[EXERCISE DETAILS]:
Give only the number of lines in the listing below where the string "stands" occurs.

============================================================

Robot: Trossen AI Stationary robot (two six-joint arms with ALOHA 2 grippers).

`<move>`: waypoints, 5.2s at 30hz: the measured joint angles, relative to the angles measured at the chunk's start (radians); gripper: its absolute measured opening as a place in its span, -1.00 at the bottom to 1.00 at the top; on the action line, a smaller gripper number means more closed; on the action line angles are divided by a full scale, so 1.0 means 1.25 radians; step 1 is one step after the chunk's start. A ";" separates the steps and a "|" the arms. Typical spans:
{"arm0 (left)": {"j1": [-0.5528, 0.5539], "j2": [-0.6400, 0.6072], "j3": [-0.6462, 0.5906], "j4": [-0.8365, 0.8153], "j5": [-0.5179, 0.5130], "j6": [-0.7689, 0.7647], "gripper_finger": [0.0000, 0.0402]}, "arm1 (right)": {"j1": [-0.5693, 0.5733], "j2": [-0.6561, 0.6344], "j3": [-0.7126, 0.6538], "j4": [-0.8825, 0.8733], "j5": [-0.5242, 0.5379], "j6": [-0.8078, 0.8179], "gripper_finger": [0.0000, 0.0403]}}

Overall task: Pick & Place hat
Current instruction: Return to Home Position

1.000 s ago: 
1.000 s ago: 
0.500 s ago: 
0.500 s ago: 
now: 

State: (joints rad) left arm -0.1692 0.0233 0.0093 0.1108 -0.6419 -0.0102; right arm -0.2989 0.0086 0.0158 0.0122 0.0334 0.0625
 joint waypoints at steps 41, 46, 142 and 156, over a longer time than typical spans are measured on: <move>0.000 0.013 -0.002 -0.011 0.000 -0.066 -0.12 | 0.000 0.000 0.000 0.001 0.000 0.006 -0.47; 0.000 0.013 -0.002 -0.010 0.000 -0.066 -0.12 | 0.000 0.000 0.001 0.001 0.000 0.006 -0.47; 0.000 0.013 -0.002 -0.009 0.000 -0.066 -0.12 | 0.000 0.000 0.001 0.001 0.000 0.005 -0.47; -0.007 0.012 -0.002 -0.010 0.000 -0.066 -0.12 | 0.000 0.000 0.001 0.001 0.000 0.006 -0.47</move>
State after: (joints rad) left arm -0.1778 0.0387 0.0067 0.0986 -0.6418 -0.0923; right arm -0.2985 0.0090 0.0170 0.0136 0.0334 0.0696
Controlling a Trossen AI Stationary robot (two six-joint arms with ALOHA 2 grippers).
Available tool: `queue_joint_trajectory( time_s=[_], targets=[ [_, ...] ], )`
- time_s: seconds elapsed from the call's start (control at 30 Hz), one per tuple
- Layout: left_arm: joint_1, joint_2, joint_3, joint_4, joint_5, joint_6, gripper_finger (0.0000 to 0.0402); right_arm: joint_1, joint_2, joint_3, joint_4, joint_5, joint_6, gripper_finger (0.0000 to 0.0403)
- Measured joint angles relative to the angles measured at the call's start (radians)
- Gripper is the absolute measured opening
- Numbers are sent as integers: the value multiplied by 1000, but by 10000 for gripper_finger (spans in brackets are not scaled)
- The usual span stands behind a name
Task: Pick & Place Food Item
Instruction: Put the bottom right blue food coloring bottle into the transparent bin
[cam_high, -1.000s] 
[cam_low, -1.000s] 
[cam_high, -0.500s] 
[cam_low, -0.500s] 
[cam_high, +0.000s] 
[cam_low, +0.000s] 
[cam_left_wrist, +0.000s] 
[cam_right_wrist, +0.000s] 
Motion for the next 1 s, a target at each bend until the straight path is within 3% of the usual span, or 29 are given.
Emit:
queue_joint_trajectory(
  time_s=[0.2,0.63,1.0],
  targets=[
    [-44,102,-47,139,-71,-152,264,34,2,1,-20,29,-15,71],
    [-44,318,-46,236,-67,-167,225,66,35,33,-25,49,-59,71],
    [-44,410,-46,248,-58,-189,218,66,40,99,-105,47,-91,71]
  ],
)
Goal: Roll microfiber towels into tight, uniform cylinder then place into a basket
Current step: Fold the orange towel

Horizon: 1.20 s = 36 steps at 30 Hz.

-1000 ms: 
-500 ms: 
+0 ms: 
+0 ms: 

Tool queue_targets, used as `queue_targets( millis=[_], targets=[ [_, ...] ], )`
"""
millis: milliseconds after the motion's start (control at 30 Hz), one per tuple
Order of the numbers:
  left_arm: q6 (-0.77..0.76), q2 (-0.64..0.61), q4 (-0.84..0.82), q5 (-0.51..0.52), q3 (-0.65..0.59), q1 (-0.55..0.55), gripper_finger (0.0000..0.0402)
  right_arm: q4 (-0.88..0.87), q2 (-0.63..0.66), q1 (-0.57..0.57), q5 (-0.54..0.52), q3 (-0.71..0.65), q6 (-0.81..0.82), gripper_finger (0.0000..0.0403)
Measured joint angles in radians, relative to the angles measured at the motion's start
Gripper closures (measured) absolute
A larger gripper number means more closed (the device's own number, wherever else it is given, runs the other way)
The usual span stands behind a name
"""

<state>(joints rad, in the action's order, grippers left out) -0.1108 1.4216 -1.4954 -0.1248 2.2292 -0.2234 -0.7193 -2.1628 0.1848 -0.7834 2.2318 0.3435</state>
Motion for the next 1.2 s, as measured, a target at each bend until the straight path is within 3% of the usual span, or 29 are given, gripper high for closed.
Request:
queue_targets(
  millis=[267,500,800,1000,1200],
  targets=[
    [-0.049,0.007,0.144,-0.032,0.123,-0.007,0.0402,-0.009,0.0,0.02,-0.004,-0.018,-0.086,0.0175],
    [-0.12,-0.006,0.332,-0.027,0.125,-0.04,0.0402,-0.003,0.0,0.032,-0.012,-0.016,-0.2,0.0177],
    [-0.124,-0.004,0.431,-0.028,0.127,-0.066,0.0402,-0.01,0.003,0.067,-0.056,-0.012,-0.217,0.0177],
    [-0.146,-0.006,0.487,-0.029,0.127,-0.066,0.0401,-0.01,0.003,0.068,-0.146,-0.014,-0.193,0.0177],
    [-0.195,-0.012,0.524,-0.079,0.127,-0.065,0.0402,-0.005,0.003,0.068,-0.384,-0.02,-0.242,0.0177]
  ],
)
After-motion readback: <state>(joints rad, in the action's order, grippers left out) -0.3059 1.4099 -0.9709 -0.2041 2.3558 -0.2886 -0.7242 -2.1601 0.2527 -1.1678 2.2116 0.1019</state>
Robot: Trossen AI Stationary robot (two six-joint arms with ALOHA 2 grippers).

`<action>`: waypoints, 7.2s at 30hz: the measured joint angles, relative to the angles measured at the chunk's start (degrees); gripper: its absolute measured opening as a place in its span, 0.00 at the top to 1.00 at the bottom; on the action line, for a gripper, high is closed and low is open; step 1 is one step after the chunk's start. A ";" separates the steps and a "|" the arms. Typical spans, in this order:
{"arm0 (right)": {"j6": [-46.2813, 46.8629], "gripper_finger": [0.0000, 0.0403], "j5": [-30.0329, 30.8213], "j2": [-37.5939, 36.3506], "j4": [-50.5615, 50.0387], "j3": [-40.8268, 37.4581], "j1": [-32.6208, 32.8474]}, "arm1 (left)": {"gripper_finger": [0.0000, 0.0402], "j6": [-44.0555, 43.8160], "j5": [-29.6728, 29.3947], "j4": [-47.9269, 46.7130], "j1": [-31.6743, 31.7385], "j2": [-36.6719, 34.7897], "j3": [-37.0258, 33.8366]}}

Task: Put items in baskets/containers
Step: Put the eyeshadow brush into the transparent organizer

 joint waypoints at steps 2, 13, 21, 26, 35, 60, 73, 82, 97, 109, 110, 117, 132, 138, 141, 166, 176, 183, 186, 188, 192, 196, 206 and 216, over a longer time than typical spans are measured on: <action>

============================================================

[WRITTEN RESPONSE]:
2